--- Task to carry out ---
The word to look for is "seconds". Report every line of the entries below that has it.

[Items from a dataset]
^^^^

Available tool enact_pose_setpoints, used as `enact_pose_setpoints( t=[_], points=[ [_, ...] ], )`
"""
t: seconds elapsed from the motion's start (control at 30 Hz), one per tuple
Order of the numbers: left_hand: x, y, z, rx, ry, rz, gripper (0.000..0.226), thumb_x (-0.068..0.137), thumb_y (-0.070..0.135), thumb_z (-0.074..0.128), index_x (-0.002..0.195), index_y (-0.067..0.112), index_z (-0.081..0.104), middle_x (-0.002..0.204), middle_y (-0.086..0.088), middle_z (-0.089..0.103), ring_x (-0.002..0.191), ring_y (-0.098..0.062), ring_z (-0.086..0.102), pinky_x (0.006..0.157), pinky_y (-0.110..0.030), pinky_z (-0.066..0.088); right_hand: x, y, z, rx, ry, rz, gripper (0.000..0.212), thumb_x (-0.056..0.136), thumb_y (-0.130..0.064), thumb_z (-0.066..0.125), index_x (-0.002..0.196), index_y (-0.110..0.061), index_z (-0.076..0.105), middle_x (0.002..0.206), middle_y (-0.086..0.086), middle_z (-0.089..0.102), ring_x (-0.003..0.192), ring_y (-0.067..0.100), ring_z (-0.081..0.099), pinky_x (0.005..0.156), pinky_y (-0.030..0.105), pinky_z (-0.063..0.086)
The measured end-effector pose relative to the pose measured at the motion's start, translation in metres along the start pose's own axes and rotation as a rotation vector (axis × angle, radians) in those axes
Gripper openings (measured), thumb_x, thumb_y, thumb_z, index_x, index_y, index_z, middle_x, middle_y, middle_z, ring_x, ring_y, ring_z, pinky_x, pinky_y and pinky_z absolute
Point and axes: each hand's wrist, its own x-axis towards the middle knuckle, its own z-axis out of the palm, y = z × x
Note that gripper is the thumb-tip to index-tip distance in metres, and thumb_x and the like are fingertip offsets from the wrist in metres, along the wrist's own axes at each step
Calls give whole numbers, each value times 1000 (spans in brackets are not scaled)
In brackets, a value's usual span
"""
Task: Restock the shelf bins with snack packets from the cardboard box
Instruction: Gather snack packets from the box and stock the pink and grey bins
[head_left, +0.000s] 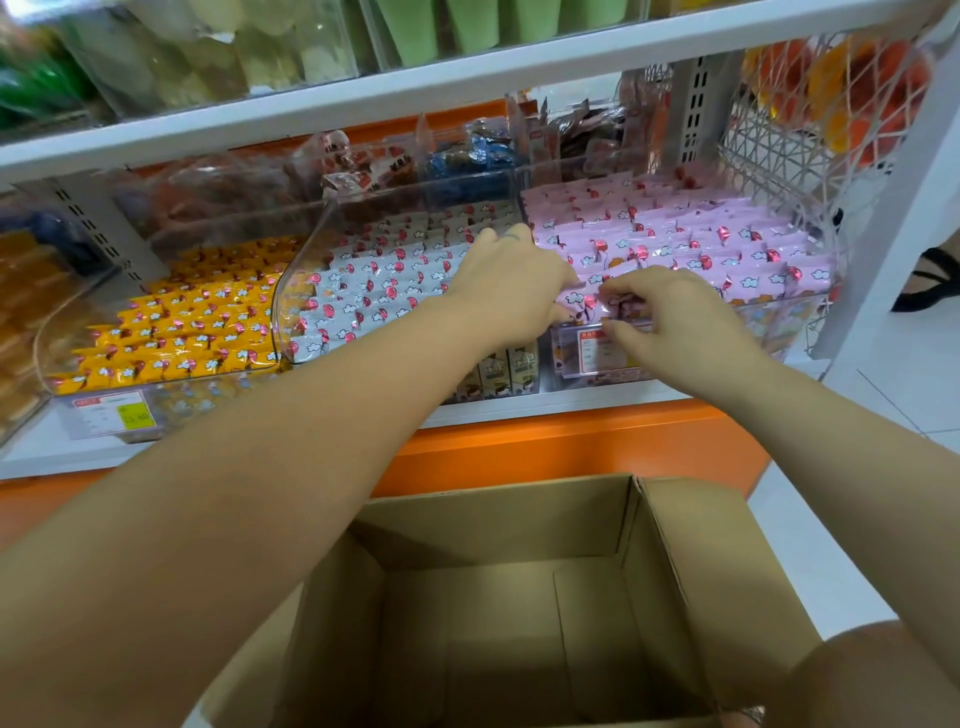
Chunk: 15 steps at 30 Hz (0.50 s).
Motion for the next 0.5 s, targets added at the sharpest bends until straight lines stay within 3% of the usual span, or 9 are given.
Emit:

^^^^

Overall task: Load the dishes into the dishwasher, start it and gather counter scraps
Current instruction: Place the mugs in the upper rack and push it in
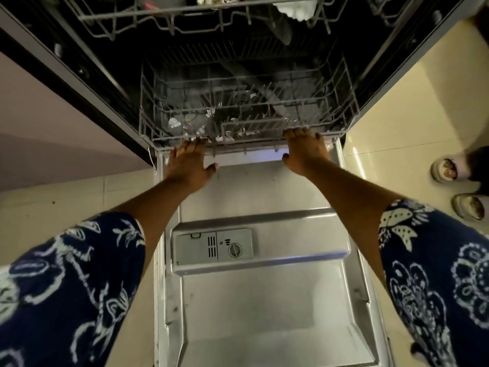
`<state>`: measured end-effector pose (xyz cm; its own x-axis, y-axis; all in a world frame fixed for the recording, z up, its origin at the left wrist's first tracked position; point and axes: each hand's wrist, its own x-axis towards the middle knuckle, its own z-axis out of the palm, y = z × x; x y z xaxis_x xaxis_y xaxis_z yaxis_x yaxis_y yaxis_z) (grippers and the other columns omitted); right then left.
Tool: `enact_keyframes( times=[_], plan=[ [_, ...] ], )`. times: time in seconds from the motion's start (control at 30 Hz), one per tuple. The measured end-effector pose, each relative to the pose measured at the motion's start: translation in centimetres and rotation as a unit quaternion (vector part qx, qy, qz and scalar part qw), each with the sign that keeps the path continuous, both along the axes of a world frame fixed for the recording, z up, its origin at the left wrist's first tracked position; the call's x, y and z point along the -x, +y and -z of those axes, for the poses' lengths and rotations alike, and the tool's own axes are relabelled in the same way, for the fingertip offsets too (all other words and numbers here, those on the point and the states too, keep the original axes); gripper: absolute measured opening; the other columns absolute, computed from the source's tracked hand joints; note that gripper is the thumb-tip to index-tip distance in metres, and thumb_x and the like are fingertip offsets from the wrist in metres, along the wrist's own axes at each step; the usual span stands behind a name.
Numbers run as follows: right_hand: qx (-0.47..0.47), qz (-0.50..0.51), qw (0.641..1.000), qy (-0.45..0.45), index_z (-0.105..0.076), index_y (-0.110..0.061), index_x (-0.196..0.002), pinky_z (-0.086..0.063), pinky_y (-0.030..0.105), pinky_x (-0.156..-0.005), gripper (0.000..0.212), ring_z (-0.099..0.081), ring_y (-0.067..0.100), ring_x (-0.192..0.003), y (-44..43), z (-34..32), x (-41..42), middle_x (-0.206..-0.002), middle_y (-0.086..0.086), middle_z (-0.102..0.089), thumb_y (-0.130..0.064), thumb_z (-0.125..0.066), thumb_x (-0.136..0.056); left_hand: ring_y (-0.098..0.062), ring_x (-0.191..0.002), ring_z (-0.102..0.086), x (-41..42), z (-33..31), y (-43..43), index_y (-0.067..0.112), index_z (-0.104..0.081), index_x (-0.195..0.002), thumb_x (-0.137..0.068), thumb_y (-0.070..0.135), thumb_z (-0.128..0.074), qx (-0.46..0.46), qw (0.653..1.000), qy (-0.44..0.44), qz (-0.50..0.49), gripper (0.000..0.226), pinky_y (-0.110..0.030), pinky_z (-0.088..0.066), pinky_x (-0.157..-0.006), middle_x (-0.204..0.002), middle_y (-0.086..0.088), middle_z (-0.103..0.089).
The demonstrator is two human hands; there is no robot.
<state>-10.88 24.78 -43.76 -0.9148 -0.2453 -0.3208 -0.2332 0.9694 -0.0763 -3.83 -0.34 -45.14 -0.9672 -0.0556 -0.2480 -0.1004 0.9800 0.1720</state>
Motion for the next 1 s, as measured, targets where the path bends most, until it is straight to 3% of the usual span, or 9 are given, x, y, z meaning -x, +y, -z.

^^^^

--- Written answer ---
t: seconds elapsed from the motion's start (control at 30 Hz), one per tuple
Tool: `enact_keyframes( times=[_], plan=[ [_, ...] ], )`. times: time in seconds from the motion's start (control at 30 Hz), one per tuple. The measured end-effector pose, each relative to the pose measured at the motion's start: translation in centimetres and rotation as a unit quaternion (vector part qx, qy, qz and scalar part qw), each with the sign that keeps the path continuous, both along the axes of a world frame fixed for the recording, z up, its origin at the left wrist's first tracked position; the call's x, y and z point along the -x, +y and -z of those axes, for the poses' lengths and rotations alike, and the tool's own axes are relabelled in the same way, for the fingertip offsets too (all other words and numbers here, those on the point and the states too, keep the original axes); gripper: absolute measured opening; the other columns absolute, computed from the source's tracked hand joints; note that gripper is the thumb-tip to index-tip distance in metres, and thumb_x and the like are fingertip offsets from the wrist in metres, along the wrist's own axes at each step; the usual span stands behind a name.

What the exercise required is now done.